Script Extractor 1.3
by Griffin Knodle, a.k.a. Jair, 10/30/98
E-mail:gknodle@trinity.edu
http://fly.to/vale


---------------------------------------------------------------------------
WHAT IT IS
---------------------------------------------------------------------------
Script Extractor will take text from a ROM and put it into an ordinary text file for easy editing.  It supports Thingy-format table files, but has some features of its own too.  It does not support dual tile encoding or text compression, but future versions may.

---------------------------------------------------------------------------
New in 1.3
---------------------------------------------------------------------------
- Adds support for two-byte break values.

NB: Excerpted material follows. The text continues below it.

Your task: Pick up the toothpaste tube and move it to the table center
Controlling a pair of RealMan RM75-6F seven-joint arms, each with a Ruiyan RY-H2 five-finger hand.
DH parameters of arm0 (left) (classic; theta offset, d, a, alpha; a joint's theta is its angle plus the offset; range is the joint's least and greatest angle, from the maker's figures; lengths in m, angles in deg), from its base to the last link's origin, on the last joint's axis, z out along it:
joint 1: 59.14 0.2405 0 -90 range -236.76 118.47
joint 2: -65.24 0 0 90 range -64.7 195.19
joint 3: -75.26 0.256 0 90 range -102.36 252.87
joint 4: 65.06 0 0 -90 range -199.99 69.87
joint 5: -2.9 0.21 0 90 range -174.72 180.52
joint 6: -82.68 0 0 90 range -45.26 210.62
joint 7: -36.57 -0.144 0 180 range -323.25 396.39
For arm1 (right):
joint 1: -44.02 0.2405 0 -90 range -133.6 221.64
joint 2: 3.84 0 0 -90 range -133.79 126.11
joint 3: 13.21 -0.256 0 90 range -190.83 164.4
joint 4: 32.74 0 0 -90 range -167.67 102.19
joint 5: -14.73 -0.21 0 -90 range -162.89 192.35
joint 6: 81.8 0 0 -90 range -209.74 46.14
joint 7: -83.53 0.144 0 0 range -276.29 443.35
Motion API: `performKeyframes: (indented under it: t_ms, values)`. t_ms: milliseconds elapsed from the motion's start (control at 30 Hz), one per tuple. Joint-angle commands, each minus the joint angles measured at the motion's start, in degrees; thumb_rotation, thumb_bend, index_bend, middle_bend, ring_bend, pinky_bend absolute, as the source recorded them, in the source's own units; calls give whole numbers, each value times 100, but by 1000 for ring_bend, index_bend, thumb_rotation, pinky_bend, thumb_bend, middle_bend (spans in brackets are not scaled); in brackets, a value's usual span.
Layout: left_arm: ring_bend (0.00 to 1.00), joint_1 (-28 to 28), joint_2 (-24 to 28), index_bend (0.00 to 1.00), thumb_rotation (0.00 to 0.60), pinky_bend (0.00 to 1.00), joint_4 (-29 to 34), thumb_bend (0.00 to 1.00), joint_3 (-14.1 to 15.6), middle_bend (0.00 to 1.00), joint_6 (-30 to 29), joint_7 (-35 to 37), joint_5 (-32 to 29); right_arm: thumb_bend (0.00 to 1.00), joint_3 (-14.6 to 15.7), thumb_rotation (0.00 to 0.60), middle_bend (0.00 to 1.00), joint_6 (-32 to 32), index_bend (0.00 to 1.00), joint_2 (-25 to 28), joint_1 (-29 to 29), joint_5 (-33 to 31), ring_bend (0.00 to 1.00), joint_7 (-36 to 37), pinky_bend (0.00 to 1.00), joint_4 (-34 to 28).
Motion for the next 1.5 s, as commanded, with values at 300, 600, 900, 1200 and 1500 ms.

---------------------------------------------------------------------------
New in 1.2
---------------------------------------------------------------------------
- Supports the new table features added by Script Inserter.
- Fixes a bug that prevented SE from extracting the last byte of a file.
- Fixes a bug that added a return to the end of the output file.


---------------------------------------------------------------------------
WHAT YOU'LL NEED
---------------------------------------------------------------------------
A ROM to take text from
A table file for converting ROM text into ordinary text


---------------------------------------------------------------------------
WHAT TO DO
---------------------------------------------------------------------------
1. Basic program use
2. Table files
     a. Standard conversions -- "xx=whatever", "xxxx=whatever"
     b. Line, section, and message breaks -- "m: xx" or "/xx"
     c. Commands for Script Extractor
          1. Treatment of unconvertable bytes -- "?0", "?1", "?2"
          2. Style for converting break characters -- "?break: x"
          3. Length limits -- "?line: x", "?sect: x", "?msg: x"
          4. Pointer table location -- "?ptr table: xxxxxxxx"
          5. Overwrite / append to output file -- "?a"
     d. Displaying program control characters -- "prog cont char: xx=label"
     e. Index
3. A final word

---------------------------------------------------------------------------
1.  Basic program use
---------------------------------------------------------------------------
Run the program.  It will ask you what your table file is called.  (If you're a lazy typer, you don't have to type the ".tbl" extension -- it'll put it on for you.)  It will read the table file and warn you if it couldn't understand some of the entries.  Then it will ask you what ROM you're reading from and what text file you want to output to.  (If you just hit return, it'll assume that the files have the same name -- that is, if your table is "zelda2.tbl", it will assume you're using "zelda2.nes" and "zelda2.txt".  I'm a lazy typer.)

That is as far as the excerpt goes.